Read also: Geothermal energy from fractured “basement” – about an exciting geothermal project in Asker near Oslo.
“We have shown that we can”
Musæus and Talstad can talk about their passion for ages. The explanation is simple. The technology, industry and opportunities the two fronts develop can provide renewable energy with a new face. A face that few or no one will dislike.
“We have already shown that we can,” Musæus points out. The key word is the commercialization of “low temperature” geothermal energy.
“We are already utilizing geothermal energy,” most people will argue. That is correct, if we are talking about utilizing the geothermal heat at a depth of a few hundred meters. This refers, for example, to BI Norwegian Business School in Nydalen and the University Hospital in Akershus, which to a large extent depend on the energy stored a few hundred meters beneath their buildings.
But now it’s about taking a deep step further. The premise is that by drilling much deeper – down to 1,500 meters – the energy in the subsurface can be utilized much more efficiently.
Far down in the bedrock
The most important reference project we are working on are two energy wells at Oslo Airport from 2018 that extend down to 1500 meters underground, and where the temperature reaches 28°C at the bottom of the hole. Simply put, cold water is sent down, and hot water comes up after the ground heat under the ground has moved energy from the subsoil to the water. The water is then used to keep the intoxication pit ice-free during the winter months. The heat was previously supplied from an electric boiler. This saves large amounts of electricity.
So, technology works. It is quite possible to drill deep into the hard, Norwegian rocks, at an affordable price, and absorb large amounts of heat.
The solution is not technically complicated. With investment support from Enova, the projects will be competitive, and this support will be an important contribution to making the technology commercial. For the wells at Oslo Airport, it was Innovation Norway whi supported us, says Talstad.
“For Oslo Airport, the project represents a comprehensive energy efficiency. Consumption of power for the motor test area is greatly reduced and can be used for other purposes. We can achieve similar energy efficiency for football pitches, roads and sidewalks that need ground heat for de-icing in the winter,” says the civil engineer from NTNU who has spent much of his career at Statoil (today Equinor).
Therefore, there is no shortage of stakeholders. For example, the company is currently working on a number of football pitches where several sports teams have joined forces to study the use of geothermal heat instead of gas for their facilities.
Still large costs
It is the cost of drilling operations that prevent geothermal heat from rocks down to a depth of 1,500 meters to be fully commercial today. Everything else is off the shelf.
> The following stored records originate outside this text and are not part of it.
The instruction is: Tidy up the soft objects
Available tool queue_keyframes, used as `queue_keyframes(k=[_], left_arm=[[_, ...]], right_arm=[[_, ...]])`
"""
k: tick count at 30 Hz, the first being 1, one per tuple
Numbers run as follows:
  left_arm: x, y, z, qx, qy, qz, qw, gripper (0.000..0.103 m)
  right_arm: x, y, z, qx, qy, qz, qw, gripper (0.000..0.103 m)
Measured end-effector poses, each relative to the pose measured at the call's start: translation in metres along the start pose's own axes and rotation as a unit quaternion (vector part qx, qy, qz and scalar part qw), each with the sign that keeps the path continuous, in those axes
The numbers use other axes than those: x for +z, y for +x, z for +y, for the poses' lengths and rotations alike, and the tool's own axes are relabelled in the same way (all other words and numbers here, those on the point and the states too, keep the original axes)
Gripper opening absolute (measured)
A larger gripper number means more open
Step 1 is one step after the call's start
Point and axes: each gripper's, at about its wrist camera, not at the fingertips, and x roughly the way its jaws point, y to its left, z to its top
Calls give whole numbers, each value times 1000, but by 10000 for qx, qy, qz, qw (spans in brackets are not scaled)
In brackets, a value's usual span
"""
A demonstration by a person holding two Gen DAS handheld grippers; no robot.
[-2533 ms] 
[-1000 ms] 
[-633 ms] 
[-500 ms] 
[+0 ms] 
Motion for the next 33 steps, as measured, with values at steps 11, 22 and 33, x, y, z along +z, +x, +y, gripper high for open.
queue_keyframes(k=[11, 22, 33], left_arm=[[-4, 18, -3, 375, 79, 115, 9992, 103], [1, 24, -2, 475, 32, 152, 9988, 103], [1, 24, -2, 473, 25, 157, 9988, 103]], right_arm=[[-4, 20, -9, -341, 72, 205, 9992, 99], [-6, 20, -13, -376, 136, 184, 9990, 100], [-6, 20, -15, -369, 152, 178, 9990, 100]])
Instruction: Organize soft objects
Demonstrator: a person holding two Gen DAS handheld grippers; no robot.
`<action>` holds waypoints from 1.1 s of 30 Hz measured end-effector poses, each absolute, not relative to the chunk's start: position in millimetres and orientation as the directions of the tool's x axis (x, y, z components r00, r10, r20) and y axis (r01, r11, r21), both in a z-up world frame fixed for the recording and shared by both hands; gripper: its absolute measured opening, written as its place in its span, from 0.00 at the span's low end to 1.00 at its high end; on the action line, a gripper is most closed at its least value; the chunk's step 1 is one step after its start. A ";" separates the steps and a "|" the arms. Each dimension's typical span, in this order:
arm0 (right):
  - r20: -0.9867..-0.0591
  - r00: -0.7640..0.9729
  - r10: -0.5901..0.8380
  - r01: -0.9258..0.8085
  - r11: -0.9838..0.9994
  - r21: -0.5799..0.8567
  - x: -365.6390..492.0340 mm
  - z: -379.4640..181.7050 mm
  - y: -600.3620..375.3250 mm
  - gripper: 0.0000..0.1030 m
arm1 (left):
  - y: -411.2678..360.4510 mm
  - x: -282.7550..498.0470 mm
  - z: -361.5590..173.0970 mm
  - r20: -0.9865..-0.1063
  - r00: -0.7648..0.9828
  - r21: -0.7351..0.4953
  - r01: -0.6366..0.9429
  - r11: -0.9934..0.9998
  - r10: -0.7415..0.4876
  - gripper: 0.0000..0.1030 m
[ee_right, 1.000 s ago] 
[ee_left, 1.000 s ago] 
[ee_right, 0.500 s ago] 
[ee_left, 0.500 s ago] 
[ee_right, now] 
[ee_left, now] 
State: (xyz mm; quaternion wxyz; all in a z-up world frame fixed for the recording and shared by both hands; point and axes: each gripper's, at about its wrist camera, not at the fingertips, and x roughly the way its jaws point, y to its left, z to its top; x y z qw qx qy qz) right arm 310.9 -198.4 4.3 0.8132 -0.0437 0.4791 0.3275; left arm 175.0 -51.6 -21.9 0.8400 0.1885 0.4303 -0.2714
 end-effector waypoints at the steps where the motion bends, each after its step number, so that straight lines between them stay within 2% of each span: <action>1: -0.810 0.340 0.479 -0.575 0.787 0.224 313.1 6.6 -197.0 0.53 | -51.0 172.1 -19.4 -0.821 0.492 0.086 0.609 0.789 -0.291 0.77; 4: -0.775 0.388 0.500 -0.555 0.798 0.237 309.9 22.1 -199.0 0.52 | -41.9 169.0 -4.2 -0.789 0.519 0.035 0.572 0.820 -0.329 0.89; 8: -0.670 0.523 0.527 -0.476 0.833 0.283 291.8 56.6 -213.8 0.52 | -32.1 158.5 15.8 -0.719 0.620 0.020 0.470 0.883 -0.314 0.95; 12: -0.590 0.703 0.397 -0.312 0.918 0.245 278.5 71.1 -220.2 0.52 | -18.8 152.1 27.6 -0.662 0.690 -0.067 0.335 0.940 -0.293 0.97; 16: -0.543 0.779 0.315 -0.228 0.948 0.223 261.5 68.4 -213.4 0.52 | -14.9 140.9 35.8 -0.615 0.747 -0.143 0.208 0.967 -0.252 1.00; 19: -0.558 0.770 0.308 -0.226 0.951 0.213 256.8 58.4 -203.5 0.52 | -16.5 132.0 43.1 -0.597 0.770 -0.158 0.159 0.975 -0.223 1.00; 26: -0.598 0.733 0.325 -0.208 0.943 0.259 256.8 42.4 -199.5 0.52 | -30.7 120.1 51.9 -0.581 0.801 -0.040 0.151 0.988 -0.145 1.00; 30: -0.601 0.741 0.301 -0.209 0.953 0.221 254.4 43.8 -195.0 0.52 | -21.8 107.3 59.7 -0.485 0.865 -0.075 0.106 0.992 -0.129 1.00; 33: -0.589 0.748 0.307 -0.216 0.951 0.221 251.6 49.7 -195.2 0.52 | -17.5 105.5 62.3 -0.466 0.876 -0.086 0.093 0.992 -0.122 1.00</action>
Therefore, it is precisely the drilling operations that the company is now trying to streamline.
“In order to be able to roll this out on a large scale, we need to standardize and industrialize drilling operations, and we are also working to make the drilling emission-free,” Talstad says.
Unfortunately, there is little help to be found outside the country’s borders. There are few places where deep geothermal wells have been drilled in bedrock. Instead, technology and expertise are sourced from the oil and gas business on the shelf. In that sense, the network they have is worth its weight in gold. They have worked in both oil companies and service companies and therefore know both technology and people.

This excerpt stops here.